So the momentum of this electron is the product of its mass m (about 9.1×10⁻²⁸ grams) with its velocity v (typically something in the range around 2,200 km/s, which is fast but not even close to the speed of light – and, hence, we don’t need to worry about relativistic effects on its mass here). Hence, the momentum p of this electron would be some 20×10⁻²⁵ kg·m/s. Huh? Kg·m/s?Well… Yes, kg·m/s or N·s are the usual measures of momentum in classical mechanics: its dimension is [mass][length]/[time] indeed. However, you know that, in atomic physics, we don’t want to work with these enormous units (because we then always have to add these ×10⁻²⁸ and ×10⁻²⁵ factors and so that’s a bit of a nuisance indeed). So the momentum p will usually be measured in eV/c, with c representing what it usually represents, i.e. the speed of light.
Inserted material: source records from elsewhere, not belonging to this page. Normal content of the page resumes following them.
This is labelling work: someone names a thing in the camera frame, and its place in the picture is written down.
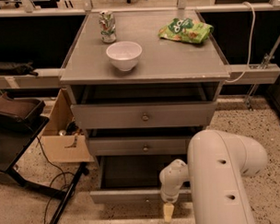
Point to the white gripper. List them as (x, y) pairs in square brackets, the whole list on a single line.
[(168, 198)]

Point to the grey bottom drawer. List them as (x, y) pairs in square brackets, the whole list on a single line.
[(124, 196)]

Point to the grey drawer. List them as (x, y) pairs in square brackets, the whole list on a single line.
[(104, 116), (124, 196), (138, 146)]

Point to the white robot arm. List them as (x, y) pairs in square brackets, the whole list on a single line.
[(217, 161)]

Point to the grey middle drawer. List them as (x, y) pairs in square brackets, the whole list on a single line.
[(138, 146)]

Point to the grey drawer cabinet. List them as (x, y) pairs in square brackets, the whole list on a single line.
[(135, 93)]

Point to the grey top drawer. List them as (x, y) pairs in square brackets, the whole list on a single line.
[(104, 116)]

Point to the open cardboard box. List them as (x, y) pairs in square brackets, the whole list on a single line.
[(59, 144)]

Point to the white ceramic bowl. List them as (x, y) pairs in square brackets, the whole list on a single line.
[(124, 55)]

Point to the black rolling stand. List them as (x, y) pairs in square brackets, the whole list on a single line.
[(20, 123)]

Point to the green snack bag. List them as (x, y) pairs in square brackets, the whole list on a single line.
[(186, 30)]

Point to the green patterned drink can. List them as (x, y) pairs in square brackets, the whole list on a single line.
[(107, 26)]

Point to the metal rail frame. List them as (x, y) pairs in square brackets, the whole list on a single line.
[(28, 78)]

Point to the black object on rail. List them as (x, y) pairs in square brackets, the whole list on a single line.
[(18, 69)]
Huh? What’s this strange unit? Electronvolts divided by c? Well… We know that eV is an appropriate unit for measuring energy in atomic physics: we can express eV in Joule and vice versa: 1 eV = 1.6×10⁻¹⁹Joule, so that’s OK – except for the fact that this Joule is a monstrously large unit at the atomic scale indeed, and so that’s why we prefer electronvolt. But the Joule is a shorthand unit for kg·m²/s², which is the measure for energy expressed in SI units, so there we are: while the SI dimension for energy is actually [mass][length]²/[time]², using electronvolts (eV) is fine. Now, just divide the SI dimension for energy, i.e. [mass][length]²/[time]², by the SI dimension for velocity, i.e. [length]/[time]: we get something expressed in [mass][length]/[time]. So that’s the SI dimension for momentum indeed! In other words, dividing some quantity expressed in some measure for energy (be it Joules or electronvolts or erg or calories or coulomb-volts or BTUs or whatever – there’s quite a lot of ways to measure energy indeed!) by the speed of light (c) will result in some quantity with the right dimensions indeed. So don’t worry about it. Now, 1 eV/c is equivalent to 5.344×10⁻²⁸ kg·m/s, so the momentum of this electron will be 3.75 eV/c.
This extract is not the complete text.